Exercise instructions: Should a line below contain the word "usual", report it.

■ ■ ■

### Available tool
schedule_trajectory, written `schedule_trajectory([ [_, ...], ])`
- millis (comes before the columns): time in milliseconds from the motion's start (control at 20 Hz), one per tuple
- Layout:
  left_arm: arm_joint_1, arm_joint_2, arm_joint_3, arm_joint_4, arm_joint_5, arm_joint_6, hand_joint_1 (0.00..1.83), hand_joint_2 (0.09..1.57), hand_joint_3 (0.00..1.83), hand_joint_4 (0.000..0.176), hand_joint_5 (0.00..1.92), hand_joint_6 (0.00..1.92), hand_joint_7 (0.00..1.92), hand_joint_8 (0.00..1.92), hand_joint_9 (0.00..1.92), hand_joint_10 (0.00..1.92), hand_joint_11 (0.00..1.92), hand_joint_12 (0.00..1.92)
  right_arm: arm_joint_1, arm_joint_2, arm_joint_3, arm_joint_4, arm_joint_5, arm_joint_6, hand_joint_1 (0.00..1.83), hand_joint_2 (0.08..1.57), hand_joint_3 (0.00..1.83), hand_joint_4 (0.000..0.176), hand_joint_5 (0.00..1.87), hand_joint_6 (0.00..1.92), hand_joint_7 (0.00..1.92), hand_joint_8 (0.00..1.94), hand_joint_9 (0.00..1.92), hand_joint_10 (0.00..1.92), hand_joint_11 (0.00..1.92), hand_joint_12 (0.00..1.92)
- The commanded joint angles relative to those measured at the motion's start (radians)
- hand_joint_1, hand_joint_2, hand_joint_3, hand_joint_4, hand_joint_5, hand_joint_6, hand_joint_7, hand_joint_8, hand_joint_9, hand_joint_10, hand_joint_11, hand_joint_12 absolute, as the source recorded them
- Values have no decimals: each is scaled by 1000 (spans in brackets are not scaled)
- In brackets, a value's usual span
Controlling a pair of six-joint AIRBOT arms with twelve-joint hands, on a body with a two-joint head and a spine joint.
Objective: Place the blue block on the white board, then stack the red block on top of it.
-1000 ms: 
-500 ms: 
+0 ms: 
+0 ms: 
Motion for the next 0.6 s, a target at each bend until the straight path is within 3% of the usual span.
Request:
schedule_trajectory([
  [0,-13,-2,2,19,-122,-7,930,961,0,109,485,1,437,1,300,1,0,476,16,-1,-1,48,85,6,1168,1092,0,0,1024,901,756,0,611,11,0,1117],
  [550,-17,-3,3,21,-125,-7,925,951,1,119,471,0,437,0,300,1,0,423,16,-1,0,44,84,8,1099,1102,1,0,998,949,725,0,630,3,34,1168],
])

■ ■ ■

Answer to the exercise:
- In brackets, a value's usual span
Motion for the next 0.6 s, a target at each bend until the straight path is within 3% of the usual span.

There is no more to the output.